Ce sommeil lui fait voir la nature seconde,
Contrepoint du réel, cosmos qui contredit
Le bon sens illusoire, aberration des mondes.
La règle de Robert a meilleure saveur
Que celle de Benoît ; c’est une règle tendre
Qui soulage, l’esprit, qui renforce le coeur
Et qui ne laisse point en bouche un goût de cendres.
Règle de poésie, règle du souvenir,
Prière dont jamais les orants ne se lassent,
Firmament dont l’éclat ne saurait se ternir
Si tu n’en cherches point le reflet dans la glace.
arbrealettres said
😉
Cochonfucius said
Robert le consolateur
——–
Tu ne crains point, Robert, qu’on renverse le sel ;
Tu ne crains point non plus qu’un sablier se brise,
Ni que d’une bouteille une ration soit prise,
Ni tous ces accidents qui ne sont point mortels.
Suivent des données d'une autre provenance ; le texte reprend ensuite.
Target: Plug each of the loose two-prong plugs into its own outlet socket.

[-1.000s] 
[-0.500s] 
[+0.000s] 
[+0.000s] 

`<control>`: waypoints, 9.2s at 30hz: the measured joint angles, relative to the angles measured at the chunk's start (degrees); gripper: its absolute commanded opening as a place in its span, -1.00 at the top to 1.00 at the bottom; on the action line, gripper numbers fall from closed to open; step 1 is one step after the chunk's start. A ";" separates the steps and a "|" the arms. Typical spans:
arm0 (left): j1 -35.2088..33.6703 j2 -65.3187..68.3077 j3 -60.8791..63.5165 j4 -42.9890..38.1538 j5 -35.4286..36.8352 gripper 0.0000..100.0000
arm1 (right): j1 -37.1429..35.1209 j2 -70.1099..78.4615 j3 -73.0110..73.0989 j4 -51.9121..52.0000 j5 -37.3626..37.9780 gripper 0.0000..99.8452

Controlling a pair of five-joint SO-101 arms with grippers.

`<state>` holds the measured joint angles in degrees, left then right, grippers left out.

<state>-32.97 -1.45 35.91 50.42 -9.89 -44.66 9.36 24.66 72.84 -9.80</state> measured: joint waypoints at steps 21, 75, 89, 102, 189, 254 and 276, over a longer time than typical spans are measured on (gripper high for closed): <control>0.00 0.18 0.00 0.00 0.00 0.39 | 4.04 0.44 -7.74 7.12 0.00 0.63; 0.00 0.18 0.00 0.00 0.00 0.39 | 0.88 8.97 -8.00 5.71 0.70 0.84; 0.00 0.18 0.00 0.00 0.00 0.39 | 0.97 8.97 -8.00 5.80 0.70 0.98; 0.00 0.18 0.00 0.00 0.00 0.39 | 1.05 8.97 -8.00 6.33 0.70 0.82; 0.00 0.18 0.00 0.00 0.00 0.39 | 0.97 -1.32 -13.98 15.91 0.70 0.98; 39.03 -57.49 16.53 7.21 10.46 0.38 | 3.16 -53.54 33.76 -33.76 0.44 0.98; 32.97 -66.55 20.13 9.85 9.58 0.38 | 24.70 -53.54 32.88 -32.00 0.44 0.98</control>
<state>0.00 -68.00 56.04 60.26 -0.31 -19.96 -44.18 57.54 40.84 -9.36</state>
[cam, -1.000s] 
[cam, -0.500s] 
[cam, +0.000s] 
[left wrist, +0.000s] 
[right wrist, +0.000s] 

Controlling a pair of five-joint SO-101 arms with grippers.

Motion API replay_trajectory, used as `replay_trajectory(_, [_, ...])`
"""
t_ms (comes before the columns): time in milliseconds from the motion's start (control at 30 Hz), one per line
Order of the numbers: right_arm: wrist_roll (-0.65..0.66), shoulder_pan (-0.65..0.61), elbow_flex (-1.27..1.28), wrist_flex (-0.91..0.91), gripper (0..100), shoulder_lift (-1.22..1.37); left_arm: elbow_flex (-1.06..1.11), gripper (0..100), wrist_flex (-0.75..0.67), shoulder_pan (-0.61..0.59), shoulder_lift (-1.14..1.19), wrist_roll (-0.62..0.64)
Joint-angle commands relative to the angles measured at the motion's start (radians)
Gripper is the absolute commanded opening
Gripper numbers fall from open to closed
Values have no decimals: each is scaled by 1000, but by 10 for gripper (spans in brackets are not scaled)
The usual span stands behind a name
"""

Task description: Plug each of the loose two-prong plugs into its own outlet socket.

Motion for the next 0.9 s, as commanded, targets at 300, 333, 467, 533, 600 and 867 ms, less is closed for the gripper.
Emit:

Car, si nos résultats ne sont pas les meilleurs,
Ne le prenons pas mal, cela nous encourage
À mettre de la poigne et du coeur à l’ouvrage :
À mieux nous comporter, en éternels veilleurs.
Salière et sablier nous donnent des leçons ;
Les objets sont tous là pour nous apprendre à vivre,
On peut les annoter, tels les marges d’un livre,
Ou bien en profiter, les prendre comme ils sont.